On 28 July 2020, after Piñera's fifth change of cabinet, he was appointed as Minister Secretary General of the Presidency, succeeding Claudio Alvarado. Then, Monckeberg resigned on 6 January 2021 to run for a quote as a conventional constituent for 10th district in the elections of April.

== Early life and family ==
Monckeberg was born on 12 May 1968 in Santiago, Chile. He is the son of Paulina Bruner Varas and Jorge Monckeberg Barros, who served as mayor of Ñuñoa between 1960 and 1970.

He is the nephew of Gustavo Monckeberg Barros, Alicia Monckeberg Barros—mayor of Algarrobo between 1967 and 1992—and Gerardo Monckeberg Balmaceda, a municipal councillor of Ñuñoa between 2004 and 2008. He is also the uncle of former deputy and Minister of Labor and Social Security Nicolás Monckeberg.

He is the father of Camila, Jorge, and Esteban, and is married to Paulina Núñez Urrutia, senator for the 3rd Senatorial Circumscription of the Antofagasta Region.

== Professional career ==
Monckeberg studied at Colegio Tabancura in Santiago. He later studied law at Gabriela Mistral University, earning a degree in Legal and Social Sciences with a thesis titled Dispute Resolution Systems between States and Foreign Investors: Treaties on the Subject. He qualified as a lawyer on 6 June 1994.
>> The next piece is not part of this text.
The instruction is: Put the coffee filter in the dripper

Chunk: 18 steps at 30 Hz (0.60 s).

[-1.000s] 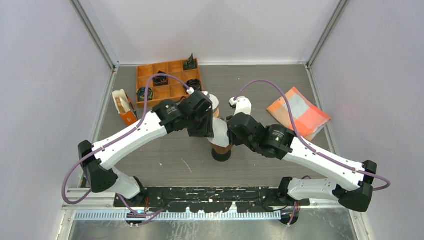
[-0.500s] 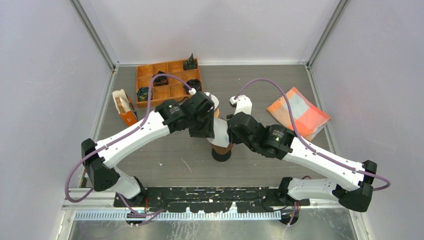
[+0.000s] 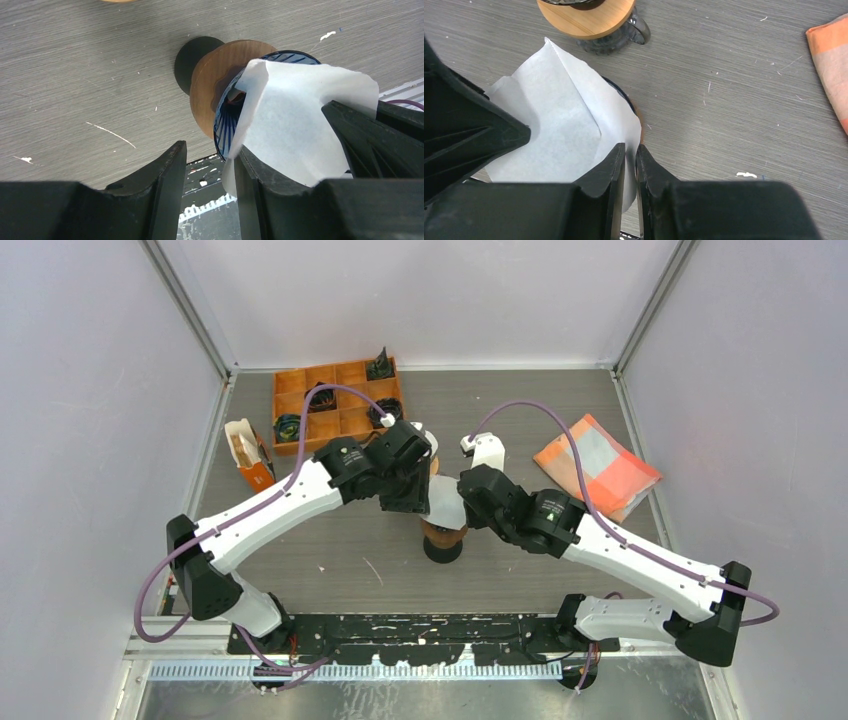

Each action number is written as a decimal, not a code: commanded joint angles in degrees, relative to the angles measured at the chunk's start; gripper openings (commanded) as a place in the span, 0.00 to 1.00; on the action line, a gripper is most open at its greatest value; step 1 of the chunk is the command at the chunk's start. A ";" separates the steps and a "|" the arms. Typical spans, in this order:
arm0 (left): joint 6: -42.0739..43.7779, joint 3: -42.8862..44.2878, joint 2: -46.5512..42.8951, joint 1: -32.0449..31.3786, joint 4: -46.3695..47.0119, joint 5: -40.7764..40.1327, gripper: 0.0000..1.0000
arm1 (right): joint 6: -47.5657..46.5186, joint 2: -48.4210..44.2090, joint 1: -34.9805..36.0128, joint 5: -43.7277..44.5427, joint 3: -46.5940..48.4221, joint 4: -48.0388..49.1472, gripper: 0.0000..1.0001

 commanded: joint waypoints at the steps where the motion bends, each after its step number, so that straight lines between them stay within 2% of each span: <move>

He later completed a Master’s degree in Business Law at the University of Navarra in Spain.

Professionally, he specialized in civil and commercial law. He worked at Banco Santander and practiced as a private lawyer at the firm Monckeberg, Flores y Cía.

In 2000, he founded the non-governmental organization and website Denunciemos.cl, aimed at enabling citizens to report acts they consider unjust.

== Political career ==
In 1989, Monckeberg was elected president of the Youth Wing of National Renewal for Ñuñoa and Providencia, later becoming leader of the party’s youth organization in the Metropolitan Region in 1990.
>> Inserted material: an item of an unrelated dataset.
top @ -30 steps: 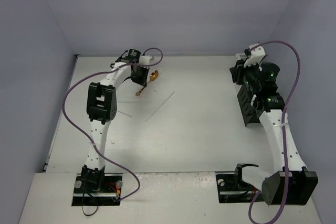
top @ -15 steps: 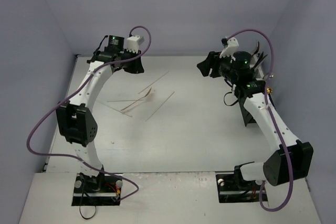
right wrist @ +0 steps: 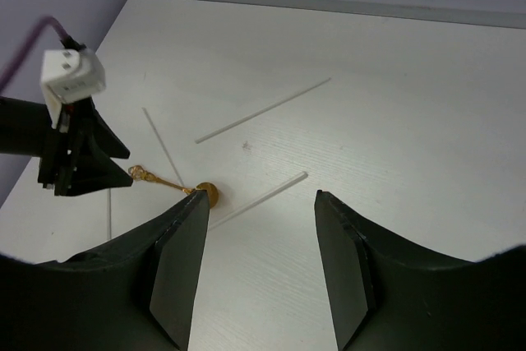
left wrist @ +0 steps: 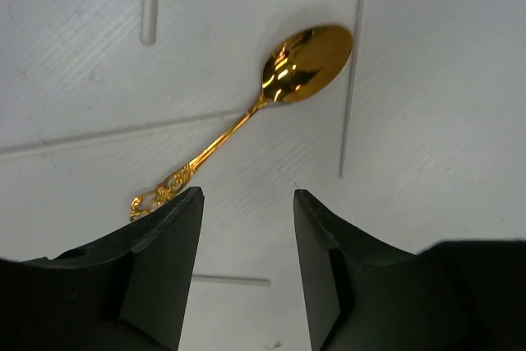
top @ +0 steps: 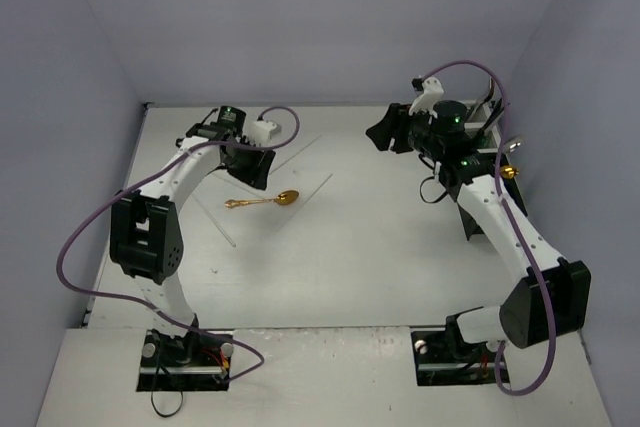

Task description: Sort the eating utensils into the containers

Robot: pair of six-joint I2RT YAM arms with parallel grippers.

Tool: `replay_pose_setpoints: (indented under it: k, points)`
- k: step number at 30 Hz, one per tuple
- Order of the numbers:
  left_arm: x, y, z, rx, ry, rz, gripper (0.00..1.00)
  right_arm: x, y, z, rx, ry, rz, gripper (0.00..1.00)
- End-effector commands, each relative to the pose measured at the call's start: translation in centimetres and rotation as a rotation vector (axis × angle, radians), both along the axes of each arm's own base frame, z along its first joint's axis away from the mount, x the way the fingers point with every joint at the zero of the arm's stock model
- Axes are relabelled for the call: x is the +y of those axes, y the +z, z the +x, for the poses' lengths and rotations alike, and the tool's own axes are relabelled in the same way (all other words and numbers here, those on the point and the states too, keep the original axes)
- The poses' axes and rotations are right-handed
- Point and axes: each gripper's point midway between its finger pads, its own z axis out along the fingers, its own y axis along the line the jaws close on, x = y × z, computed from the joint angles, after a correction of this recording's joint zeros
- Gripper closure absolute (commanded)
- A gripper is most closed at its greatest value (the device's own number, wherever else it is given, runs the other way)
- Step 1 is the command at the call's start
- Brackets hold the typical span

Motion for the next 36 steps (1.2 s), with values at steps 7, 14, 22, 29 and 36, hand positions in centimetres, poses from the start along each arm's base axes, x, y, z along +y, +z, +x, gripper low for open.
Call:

In 1992, he was elected municipal councillor of Ñuñoa, serving until 1996. In 2000, he ran unsuccessfully as a candidate for the Chamber of Deputies representing District No. 21 (Ñuñoa and Providencia).

In 2003, he was elected Secretary General of National Renewal and later served as Vice President of the party. In May 2014, he was elected President of National Renewal, holding the position until 10 March 2018.

On 11 March 2018, President Sebastián Piñera appointed him Minister of Housing and Urban Development. He held the position until 4 June 2020, when he was appointed Minister of Social Development and Family. On 28 July 2020, he became Minister Secretary-General of the Presidency, a position he held until 6 January 2021.